WORK REQUEST
What lines in the entries below contain the word "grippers"? Copy all of them.

Data excerpts
********
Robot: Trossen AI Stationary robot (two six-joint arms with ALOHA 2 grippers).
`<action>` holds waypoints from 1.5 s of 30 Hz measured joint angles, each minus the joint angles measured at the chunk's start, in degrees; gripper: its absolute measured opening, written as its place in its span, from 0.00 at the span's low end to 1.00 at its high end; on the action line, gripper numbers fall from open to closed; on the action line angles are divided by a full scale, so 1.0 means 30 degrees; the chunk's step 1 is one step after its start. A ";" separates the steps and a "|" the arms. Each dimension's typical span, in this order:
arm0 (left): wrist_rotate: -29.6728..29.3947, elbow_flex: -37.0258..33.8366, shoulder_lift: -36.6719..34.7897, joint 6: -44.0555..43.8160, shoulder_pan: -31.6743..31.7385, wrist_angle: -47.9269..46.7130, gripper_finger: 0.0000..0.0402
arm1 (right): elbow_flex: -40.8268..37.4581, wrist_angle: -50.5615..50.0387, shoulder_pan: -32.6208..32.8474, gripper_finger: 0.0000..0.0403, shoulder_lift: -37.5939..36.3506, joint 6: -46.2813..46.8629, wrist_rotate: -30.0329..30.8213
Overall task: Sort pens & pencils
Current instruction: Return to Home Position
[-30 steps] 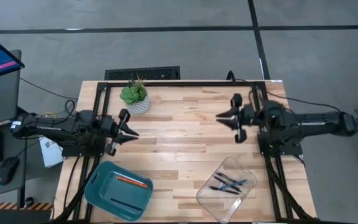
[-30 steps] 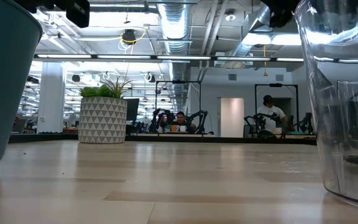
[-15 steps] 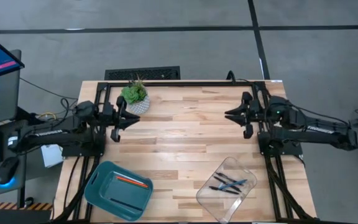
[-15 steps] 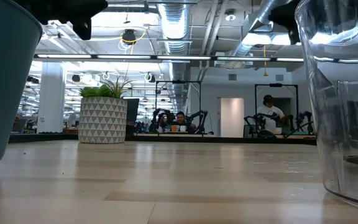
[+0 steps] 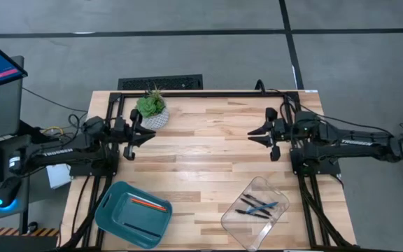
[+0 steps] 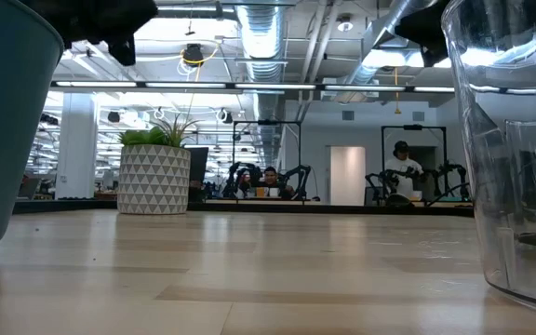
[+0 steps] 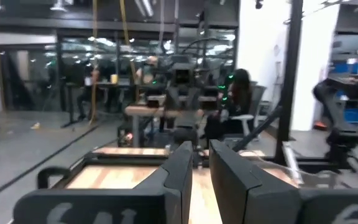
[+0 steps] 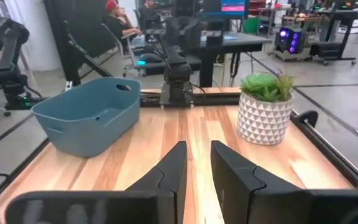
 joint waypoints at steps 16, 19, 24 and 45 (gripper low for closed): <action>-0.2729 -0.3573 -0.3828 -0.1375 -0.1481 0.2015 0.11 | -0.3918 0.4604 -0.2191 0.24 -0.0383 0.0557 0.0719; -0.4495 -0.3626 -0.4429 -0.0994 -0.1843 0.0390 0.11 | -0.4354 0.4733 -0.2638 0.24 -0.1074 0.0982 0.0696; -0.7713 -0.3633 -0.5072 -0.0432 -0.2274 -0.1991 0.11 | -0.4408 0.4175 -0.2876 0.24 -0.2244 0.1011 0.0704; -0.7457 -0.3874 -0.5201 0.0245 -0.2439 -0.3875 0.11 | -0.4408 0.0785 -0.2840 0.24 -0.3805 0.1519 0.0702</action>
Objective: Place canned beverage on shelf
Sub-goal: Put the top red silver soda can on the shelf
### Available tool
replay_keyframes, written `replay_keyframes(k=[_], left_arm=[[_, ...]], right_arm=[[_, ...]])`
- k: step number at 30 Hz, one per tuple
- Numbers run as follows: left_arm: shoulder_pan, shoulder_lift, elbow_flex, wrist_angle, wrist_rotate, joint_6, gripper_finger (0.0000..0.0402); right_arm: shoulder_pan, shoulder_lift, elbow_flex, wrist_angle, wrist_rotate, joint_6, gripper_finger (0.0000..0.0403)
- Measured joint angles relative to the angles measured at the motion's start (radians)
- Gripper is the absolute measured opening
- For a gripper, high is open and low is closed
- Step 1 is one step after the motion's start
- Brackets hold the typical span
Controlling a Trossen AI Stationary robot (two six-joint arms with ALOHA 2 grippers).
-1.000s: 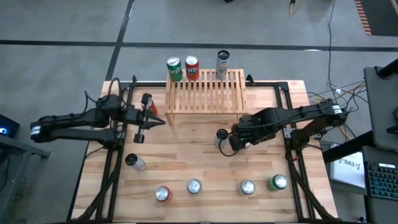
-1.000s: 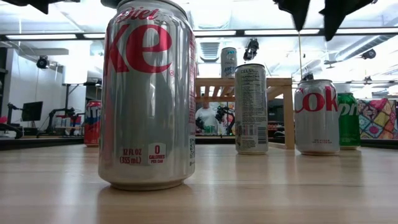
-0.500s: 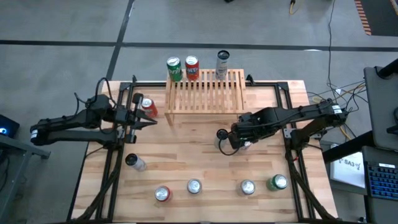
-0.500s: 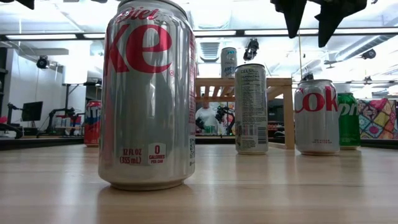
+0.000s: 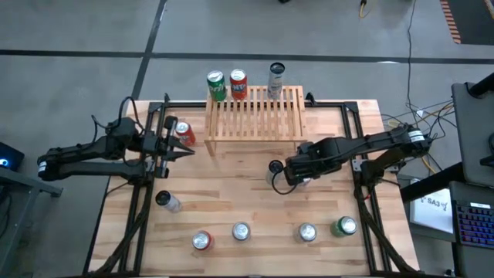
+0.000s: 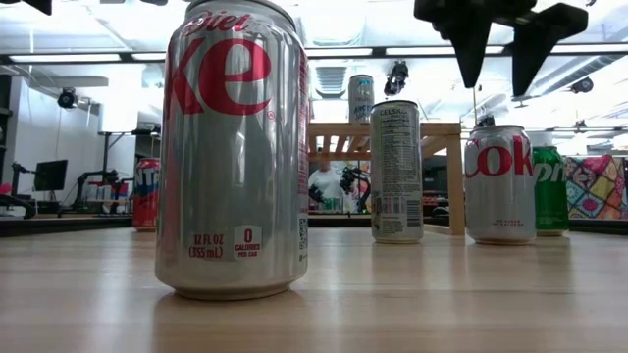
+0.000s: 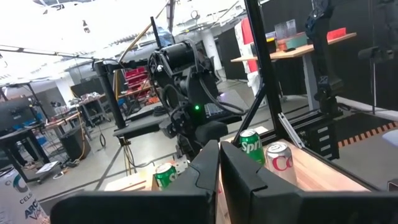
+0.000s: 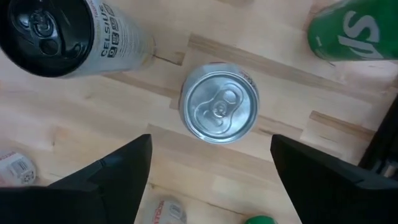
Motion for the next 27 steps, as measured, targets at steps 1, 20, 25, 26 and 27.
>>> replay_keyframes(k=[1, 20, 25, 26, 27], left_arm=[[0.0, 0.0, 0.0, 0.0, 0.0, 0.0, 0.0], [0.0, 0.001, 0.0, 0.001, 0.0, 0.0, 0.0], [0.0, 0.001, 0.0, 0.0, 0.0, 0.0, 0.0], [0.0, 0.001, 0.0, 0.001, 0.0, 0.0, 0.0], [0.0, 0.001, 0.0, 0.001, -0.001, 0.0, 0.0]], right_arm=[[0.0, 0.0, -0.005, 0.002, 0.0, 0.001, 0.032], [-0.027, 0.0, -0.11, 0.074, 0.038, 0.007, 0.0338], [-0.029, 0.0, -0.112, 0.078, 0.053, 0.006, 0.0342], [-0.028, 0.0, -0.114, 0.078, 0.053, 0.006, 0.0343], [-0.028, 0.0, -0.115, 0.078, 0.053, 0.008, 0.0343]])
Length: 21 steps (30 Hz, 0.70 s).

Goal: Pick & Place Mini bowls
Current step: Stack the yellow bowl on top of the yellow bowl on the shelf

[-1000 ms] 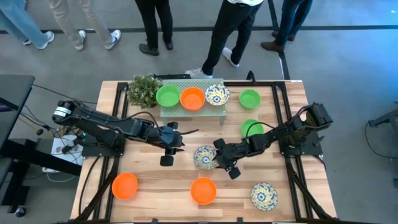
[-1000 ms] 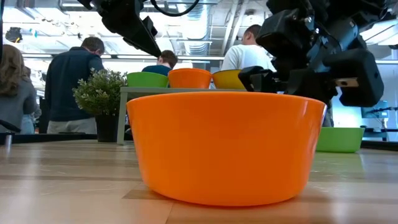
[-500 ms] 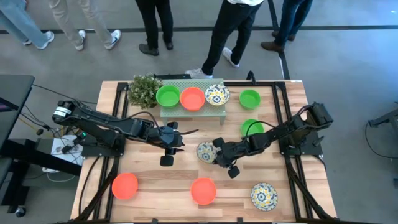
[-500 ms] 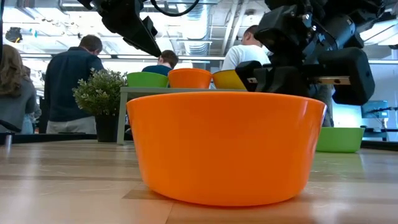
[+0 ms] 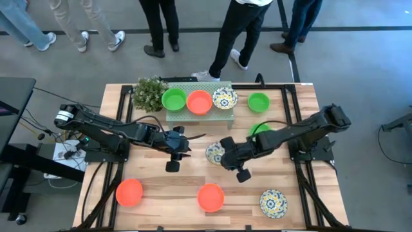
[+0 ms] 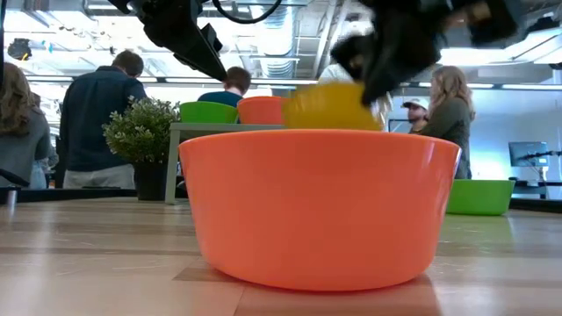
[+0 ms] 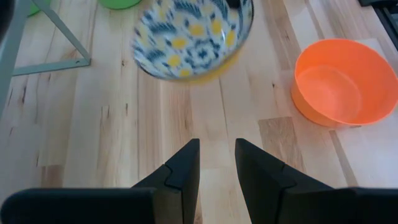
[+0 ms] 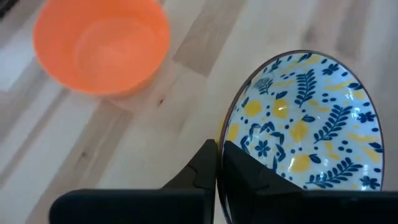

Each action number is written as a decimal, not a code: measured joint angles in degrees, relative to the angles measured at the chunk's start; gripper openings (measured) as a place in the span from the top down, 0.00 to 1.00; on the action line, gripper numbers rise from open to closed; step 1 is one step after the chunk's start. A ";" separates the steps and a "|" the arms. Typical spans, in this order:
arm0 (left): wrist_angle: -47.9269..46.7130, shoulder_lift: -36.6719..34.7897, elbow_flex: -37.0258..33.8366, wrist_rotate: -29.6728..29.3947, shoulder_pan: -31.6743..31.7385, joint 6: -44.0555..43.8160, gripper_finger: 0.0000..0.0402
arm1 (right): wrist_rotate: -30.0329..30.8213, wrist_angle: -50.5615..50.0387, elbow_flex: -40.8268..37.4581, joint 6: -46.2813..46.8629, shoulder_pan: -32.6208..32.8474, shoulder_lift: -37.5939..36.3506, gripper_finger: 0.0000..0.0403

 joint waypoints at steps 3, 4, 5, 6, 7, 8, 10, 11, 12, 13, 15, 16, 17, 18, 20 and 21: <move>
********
OUTPUT FOR THIS TASK
Robot: Trossen AI Stationary robot (two six-joint arms with ALOHA 2 grippers).
Controlling a Trossen AI Stationary robot (two six-joint arms with ALOHA 2 grippers).

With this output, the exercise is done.